Restate, word for word, the lines from the opening line of the data through the line containing "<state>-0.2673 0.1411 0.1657", both included, and nothing else.
· · ·
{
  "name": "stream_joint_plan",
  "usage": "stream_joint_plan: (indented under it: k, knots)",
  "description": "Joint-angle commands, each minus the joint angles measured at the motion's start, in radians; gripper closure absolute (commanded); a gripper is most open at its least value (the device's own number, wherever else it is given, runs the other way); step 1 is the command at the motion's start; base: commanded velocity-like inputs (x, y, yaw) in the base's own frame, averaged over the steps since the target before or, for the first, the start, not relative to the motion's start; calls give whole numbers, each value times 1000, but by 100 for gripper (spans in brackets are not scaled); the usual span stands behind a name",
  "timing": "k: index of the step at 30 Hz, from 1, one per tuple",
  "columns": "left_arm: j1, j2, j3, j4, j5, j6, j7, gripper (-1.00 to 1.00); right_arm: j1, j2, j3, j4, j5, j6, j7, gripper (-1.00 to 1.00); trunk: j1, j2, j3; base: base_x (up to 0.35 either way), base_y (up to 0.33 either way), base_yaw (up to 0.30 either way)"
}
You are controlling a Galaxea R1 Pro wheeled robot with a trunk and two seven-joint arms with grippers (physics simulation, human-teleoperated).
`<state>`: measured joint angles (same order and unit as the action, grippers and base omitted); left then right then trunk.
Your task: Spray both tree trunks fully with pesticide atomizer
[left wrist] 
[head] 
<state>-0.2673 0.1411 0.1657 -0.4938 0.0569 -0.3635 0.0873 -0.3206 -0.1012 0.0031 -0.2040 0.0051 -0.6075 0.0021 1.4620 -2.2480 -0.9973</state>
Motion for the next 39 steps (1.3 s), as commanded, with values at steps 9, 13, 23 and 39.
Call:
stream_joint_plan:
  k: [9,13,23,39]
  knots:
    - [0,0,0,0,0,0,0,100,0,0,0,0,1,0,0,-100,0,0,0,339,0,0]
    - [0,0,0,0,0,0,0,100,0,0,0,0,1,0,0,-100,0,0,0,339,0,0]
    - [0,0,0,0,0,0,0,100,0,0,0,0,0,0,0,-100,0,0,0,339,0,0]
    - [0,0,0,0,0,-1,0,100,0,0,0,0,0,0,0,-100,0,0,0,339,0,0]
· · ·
= Answer box =
{
  "name": "stream_joint_plan",
  "usage": "stream_joint_plan: (indented under it: k, knots)",
  "description": "Joint-angle commands, each minus the joint angles measured at the motion's start, in radians; gripper closure absolute (commanded); a gripper is most open at its least value (the device's own number, wherever else it is given, runs the other way); step 1 is the command at the motion's start; base: commanded velocity-like inputs (x, y, yaw) in the base's own frame, averaged over the steps since the target before or, for the first, the start, not relative to the motion's start; calls give whole numbers, each value times 1000, but by 100 for gripper (spans in brackets are not scaled); the usual span stands behind a name",
  "timing": "k: index of the step at 30 Hz, from 1, one per tuple",
  "columns": "left_arm: j1, j2, j3, j4, j5, j6, j7, gripper (-1.00 to 1.00); right_arm: j1, j2, j3, j4, j5, j6, j7, gripper (-1.00 to 1.00); trunk: j1, j2, j3; base: base_x (up to 0.35 either way), base_y (up to 0.33 either way), base_yaw (up to 0.30 either way)"
}
You are controlling a Galaxea R1 Pro wheeled robot with a trunk and two seven-joint arms with grippers (physics simulation, human-teleoperated).
`<state>`: measured joint angles (same order and unit as the action, grippers and base omitted); left then right then trunk.
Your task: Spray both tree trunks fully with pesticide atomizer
[left wrist] 
[head] 
<state>-0.2673 0.1411 0.1657 -0.4938 0.0569 -0.3635 0.0873 -0.3206 -0.1012 0.0031 -0.2040 0.0051 -0.6075 0.0021 1.4620 -2.2480 -0.9973</state>

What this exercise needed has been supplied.